Based upon the above information, directional atherectomy was selected as the “vessel preparation” device of choice, as its ability to produce measurable lumen gain with low rates of dissection and stent implantation is well documented. In over 1100 limbs treated in the DEFINITIVE LE trial of femoropopliteal directional atherectomy, the rate of dissection was only 2.3% and the rate of provisional stenting was 3.2%.⁸ The rate of vessel perforation was 5% in this trial; however, it should be pointed out that operators were specifically instructed to aggressively use directional atherectomy to achieve stenosis of <30%. In two-thirds of cases, operators successfully completed this objective and no post atherectomy angioplasty was performed, demonstrating the capability of this device to perform thorough plaque excision. In the case presented above, aggressive debulking of the PFA lesion was intended to reduce the workload on the planned DCB and the IVUS depiction of concentric disease conferred a low risk of vessel perforation. During the initial six passes of the device, care was taken to ensure each pass was performed on a new portion of the vessel and that approximately 60 degrees of device rotation was achieved between passes. The subsequent final passes were then targeted specifically at areas of residual stenosis seen on follow-up angiography. Though not utilized in this case, interval IVUS imaging can also assist in determining need and/or safety of additional plaque excision. Ultimately, thorough plaque excision using directional atherectomy in this case allowed for safe usage of DCB with anticipated very low risk of dissection. Her immediate resolution of ischemic rest pain and durable clinical result are just one example of how directional atherectomy and DCB pair to provide safe and effective treatment of difficult femoropopliteal lesions that warrant a “no-implant” approach. 

References

1. Davies R, Rashid S, Adair W, Bolia A, et al. Isolated percutaneous transluminal angioplasty of the profunda femoris artery for limb ischemia. Vasc Endovascular Surg. 2013 Aug; 47(6): 423-428. doi: 10.1177/1538574413491636

2. Lee M, Srivastava P, Al Yaseen S, et al. Acute procedural outcomes of orbital atherectomy for the treatment of profunda femoris artery disease: subanalysis of the CONFIRM registries. J Invasive Cardiol. 2018;30:177-181.

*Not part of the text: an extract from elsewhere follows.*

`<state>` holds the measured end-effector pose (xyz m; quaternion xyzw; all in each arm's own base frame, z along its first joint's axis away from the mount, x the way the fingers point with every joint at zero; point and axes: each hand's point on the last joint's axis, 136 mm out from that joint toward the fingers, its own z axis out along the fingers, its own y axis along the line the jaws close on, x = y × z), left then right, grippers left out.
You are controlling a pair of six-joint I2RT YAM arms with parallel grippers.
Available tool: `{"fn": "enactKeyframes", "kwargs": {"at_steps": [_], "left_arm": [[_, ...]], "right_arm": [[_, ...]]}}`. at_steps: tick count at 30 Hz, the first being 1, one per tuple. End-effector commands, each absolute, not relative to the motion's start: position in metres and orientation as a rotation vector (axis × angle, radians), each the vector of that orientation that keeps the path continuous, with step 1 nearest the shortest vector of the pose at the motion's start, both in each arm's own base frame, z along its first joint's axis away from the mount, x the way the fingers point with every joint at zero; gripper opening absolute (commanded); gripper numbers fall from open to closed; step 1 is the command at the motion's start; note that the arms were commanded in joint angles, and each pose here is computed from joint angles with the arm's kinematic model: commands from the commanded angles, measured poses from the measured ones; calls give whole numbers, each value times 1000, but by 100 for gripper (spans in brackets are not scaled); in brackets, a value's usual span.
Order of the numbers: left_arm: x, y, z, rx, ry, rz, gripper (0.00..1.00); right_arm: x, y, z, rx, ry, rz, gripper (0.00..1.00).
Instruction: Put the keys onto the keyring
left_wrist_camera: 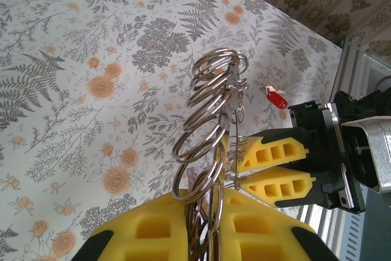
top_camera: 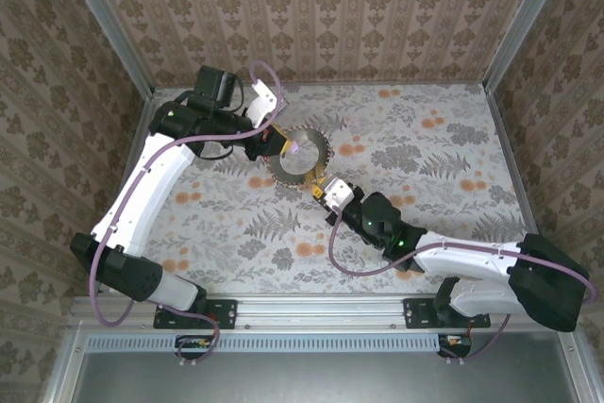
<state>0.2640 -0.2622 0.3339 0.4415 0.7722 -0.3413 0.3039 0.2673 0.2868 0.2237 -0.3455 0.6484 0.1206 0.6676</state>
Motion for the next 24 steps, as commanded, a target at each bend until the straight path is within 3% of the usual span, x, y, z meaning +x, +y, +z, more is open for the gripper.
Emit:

3. Qato K, Nguyen N, Bouris V, et al. Outcomes of endovascular management of isolated profunda femoris artery occlusive disease. Ann Vasc Surg. 2021 Apr;72:244-252. doi: 10.1016/j.avsg.2020.08.138

4. Rosenfield K, Jaff M, White C, et al. Trial of a paclitaxel-coated balloon for femoropopliteal artery disease. N Engl J Med. 2015 Jul 9; 373(2): 145-153. doi: 10.1056/NEJMoa1406235

5. Tepe G, Laird J, Schneider P, et al. Drug-coated balloon versus standard percutaneous transluminal angioplasty for the treatment of superficial femoral and popliteal peripheral artery disease. Circulation. 2015 Feb 3; 131(5): 495-502. doi: 10.1161/CIRCULATIONAHA.114.011004.

6. Sachar R, Soga Y, Ansari M, et al. 1-Year results from the RANGER II SFA randomized trial of the Ranger drug-coated balloon. JACC Cardiovasc Interv. 2021 May 24; 14(10): 1123-1133. doi: 10.1016/j.jcin.2021.03.021.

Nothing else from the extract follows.